Hauling extra water: The water containers fit well into the heavy duty plastic containers that were originally used for one gallon milk delivery's are the most stable. Some hardware stores sell them. Just check to see if your water jug fits. Nothing like having 6 gallons of water getting loose in the back of the pickup. These plastic containers, flipped over are good for reaching for the awning lock downs and re-rolling the awning when getting ready to leaving the camp site.

Five Gallon buckets: You know, the usually white ones with a plastic lid. They could have had pie filling to stucco originally. On windy days and the awning is kept out for rain/sun shelter. Tie a good nylon rope to the awning and to the bucket filled with rocks. Keeps from bending your support rods. A metal rod can be driven into the ground at an angle and the rope tied to it. The bucket will weigh less and can be a portable table, seat, water hauler from a river, short ladder or just to put those interesting rocks you keep throwing into the back of the truck. They stack very well and if you put a tennis ball inside each one, the buckets do not get locked in as tight while hauling them. A bucket to stand upon to tighten down the rolled awning is a light substitute for a heavier ladder.

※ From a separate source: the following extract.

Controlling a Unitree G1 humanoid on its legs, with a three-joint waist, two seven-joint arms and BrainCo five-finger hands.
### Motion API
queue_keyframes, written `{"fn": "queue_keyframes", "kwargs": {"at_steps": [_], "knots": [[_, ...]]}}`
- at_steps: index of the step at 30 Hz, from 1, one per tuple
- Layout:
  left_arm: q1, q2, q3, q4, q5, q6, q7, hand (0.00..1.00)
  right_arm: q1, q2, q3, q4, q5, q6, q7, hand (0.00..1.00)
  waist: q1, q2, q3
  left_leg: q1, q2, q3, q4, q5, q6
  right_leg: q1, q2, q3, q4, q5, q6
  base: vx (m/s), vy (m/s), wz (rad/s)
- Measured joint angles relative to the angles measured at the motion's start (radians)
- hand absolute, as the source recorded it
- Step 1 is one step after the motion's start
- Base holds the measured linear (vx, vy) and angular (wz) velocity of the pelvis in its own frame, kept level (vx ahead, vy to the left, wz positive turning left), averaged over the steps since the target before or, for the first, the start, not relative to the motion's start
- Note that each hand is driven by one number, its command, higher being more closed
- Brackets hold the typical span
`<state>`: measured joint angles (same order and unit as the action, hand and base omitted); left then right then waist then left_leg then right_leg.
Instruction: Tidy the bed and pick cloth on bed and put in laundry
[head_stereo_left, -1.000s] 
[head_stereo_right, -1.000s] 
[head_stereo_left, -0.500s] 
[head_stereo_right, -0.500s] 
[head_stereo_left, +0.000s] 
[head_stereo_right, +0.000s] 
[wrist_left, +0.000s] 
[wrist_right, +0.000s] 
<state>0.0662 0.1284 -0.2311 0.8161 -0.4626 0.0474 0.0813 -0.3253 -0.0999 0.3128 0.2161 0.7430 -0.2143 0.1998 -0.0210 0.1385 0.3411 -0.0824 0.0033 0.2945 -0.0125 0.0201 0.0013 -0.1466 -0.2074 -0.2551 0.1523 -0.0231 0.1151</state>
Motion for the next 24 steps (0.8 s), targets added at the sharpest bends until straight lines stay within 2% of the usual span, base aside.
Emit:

Bow Saw: A bow saw, an extra blade, for cutting back brush and branches that would otherwise leave a good scratch from one end of the truck and trailer. Also some long handled tree branch trimmers work well for the smaller branches. It will save your AS finish.

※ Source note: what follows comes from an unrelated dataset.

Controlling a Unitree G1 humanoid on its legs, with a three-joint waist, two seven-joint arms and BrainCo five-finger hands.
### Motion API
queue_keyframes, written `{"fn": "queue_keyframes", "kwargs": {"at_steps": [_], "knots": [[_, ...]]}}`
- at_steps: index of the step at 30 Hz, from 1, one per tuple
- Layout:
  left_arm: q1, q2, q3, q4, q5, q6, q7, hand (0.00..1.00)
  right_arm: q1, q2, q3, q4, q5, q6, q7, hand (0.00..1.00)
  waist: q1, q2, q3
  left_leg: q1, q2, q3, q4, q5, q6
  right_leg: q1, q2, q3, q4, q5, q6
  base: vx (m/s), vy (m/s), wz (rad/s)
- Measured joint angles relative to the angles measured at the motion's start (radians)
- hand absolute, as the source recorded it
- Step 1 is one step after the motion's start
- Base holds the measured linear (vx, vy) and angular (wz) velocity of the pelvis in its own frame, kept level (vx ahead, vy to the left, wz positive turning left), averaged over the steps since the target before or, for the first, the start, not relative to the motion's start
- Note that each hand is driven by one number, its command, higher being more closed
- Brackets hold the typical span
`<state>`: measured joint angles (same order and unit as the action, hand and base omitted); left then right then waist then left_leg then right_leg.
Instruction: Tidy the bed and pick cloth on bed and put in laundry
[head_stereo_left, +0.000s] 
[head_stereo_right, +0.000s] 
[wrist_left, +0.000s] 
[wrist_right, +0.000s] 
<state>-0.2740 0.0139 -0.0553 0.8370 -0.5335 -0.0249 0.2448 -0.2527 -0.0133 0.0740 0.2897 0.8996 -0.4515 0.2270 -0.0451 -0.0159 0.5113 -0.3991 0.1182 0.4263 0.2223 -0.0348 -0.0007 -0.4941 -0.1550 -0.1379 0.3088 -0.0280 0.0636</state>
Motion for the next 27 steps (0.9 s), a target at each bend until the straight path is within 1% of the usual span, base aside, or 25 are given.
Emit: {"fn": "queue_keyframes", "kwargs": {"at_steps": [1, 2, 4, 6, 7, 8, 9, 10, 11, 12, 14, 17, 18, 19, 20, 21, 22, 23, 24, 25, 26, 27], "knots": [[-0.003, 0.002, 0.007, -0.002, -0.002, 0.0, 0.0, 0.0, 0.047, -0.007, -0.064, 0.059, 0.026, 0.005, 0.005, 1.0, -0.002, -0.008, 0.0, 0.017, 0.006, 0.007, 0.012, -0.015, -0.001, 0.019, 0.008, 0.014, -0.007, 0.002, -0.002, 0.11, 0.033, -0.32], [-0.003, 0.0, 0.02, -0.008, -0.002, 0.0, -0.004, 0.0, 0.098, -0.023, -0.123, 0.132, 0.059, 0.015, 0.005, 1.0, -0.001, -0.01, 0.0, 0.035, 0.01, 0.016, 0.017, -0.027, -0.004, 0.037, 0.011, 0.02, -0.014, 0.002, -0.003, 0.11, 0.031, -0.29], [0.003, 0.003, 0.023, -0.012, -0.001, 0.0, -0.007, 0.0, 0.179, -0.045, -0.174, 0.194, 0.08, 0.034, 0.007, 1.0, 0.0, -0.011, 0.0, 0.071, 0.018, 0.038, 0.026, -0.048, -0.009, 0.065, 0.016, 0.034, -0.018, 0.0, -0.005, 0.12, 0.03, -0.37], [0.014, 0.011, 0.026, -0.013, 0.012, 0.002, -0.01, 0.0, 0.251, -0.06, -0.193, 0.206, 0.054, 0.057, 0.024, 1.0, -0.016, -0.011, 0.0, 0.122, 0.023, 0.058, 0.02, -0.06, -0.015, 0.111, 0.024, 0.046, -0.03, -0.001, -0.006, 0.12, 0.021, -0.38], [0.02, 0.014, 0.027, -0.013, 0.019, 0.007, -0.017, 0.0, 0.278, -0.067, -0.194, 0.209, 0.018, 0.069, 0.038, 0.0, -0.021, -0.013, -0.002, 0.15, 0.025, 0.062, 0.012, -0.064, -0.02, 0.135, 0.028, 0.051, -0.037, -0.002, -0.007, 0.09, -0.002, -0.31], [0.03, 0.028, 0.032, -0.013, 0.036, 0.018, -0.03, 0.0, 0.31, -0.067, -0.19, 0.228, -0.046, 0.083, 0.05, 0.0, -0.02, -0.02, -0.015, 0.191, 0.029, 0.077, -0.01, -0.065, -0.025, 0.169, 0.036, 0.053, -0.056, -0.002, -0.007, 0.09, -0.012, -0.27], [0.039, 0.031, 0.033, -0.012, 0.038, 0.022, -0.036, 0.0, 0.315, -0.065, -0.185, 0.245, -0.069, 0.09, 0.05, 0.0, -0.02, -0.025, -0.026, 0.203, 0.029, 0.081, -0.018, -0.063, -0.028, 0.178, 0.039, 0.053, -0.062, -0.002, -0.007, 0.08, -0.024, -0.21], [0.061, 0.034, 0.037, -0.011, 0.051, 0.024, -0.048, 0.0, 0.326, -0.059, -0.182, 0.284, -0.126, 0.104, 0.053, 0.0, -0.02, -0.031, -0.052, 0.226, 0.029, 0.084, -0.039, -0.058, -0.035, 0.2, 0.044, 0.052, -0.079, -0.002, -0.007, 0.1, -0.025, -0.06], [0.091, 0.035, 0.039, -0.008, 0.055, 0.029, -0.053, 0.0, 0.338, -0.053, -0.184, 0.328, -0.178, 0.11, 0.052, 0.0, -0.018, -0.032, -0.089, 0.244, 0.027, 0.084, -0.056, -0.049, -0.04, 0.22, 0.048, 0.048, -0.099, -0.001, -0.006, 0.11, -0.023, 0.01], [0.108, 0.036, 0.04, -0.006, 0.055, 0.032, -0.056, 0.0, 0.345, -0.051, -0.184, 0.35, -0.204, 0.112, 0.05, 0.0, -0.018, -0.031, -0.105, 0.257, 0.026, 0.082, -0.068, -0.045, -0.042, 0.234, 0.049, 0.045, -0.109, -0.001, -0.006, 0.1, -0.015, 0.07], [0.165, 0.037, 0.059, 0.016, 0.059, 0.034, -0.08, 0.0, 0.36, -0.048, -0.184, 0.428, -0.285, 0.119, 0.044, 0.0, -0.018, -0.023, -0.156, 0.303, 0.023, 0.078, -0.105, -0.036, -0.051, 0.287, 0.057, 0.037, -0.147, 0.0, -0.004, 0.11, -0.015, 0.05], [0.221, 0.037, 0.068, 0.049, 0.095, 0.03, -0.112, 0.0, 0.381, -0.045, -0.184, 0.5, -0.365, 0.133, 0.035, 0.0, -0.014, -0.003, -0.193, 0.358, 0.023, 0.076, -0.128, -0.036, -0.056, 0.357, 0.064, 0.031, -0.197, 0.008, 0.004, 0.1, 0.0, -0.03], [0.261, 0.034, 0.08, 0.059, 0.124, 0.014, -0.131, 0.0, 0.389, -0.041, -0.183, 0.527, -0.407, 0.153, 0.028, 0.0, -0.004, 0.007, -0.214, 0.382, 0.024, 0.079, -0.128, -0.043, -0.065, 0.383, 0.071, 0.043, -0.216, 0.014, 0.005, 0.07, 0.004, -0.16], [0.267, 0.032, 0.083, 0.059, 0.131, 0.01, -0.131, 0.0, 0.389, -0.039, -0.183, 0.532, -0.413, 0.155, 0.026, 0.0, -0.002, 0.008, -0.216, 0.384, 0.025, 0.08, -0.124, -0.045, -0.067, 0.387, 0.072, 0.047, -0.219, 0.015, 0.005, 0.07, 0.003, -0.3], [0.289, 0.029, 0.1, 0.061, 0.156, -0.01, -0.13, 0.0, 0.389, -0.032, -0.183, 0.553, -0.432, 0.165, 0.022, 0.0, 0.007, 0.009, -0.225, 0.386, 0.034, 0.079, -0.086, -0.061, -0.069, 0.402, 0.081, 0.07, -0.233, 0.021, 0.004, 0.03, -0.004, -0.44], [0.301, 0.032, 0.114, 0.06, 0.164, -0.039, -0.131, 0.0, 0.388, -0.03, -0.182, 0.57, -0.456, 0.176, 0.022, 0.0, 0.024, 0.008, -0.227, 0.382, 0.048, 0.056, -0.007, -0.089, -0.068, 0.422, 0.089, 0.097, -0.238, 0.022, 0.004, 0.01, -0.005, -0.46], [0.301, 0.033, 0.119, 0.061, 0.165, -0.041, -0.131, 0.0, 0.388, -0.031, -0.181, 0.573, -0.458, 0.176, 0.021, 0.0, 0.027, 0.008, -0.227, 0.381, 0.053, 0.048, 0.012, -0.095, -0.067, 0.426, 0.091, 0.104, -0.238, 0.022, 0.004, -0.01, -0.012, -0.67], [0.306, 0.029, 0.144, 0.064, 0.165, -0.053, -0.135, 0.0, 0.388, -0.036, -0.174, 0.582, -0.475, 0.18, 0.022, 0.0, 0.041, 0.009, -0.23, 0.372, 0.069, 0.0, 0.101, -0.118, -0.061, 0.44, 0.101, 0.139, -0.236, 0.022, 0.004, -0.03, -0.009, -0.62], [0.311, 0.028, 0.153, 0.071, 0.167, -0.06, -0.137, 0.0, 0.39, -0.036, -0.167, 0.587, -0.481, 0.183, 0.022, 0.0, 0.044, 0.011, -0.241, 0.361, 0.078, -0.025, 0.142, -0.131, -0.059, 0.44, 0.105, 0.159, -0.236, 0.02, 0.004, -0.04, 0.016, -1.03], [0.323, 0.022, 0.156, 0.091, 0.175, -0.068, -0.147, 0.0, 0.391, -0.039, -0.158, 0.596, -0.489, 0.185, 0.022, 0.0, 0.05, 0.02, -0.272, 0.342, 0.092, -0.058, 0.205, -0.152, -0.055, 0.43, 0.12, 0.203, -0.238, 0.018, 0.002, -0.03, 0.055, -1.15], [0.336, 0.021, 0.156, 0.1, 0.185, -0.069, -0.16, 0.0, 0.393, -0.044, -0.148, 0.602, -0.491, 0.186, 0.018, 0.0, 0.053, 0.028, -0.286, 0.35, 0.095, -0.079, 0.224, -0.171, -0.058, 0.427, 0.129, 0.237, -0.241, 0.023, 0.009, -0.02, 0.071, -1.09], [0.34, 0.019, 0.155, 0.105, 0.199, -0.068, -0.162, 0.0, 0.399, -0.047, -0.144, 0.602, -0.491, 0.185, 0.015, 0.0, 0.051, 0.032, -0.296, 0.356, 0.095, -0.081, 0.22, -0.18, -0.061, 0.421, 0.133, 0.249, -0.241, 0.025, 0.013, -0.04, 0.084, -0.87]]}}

Wheel Bearings: Keep an extra set of inner and outer bearings and seal, wheel bearing grease and know how to take out the inner oil seal with a hammer and available soft "punch" to remove the oil seal. This is when you have a wheel bearing go bad. You might do no worse than a professional mechanic in an emergency in the back woods. Having the small tool to back off your brake shoes helps, but a screw driver will do in a pinch... Remember. The nut holding the bearings with the cotter pin do NOT need to be tight. You will find that they are put on finger tight... as you will discover if you tightened them too much and burn up the spare set of bearings. Maybe watching someone pull the bearings, cleaning them and packing them with grease would help. The first time is the hardest. After that you are an experienced wrench head.

Ladder: The tube ladder. It compacts into two feet and extends to ten feet. Light and easily adjusted for getting on top of your AS, if necessary.

Antenna: The factory 12 inch or less provided antenna... stinks. Find a two foot metal whip that screws onto the threaded nut. Your reception changes from ZERO to UNLIMITED in seconds. The threads could vary, so find the whip antenna you like and just figure it will be there for the life of the trailer. Cross threaded or not, it will not fall off!

And... just a preventive maintenance advice. The rear tail lights. They fill with water over time. The water gets in through the tail light seals... a misnomer. I took an electric drill, and drilled a drain hole at the base of each of the rear tail lights. The water will then drain out. An 1/8" drill seems to do the trick. Just find the area you would expect the water to drain the best and go to it. Starting with a small hole and then the larger drill makes a cleaner hole and easier to get a hole that is closer to where you want to drill.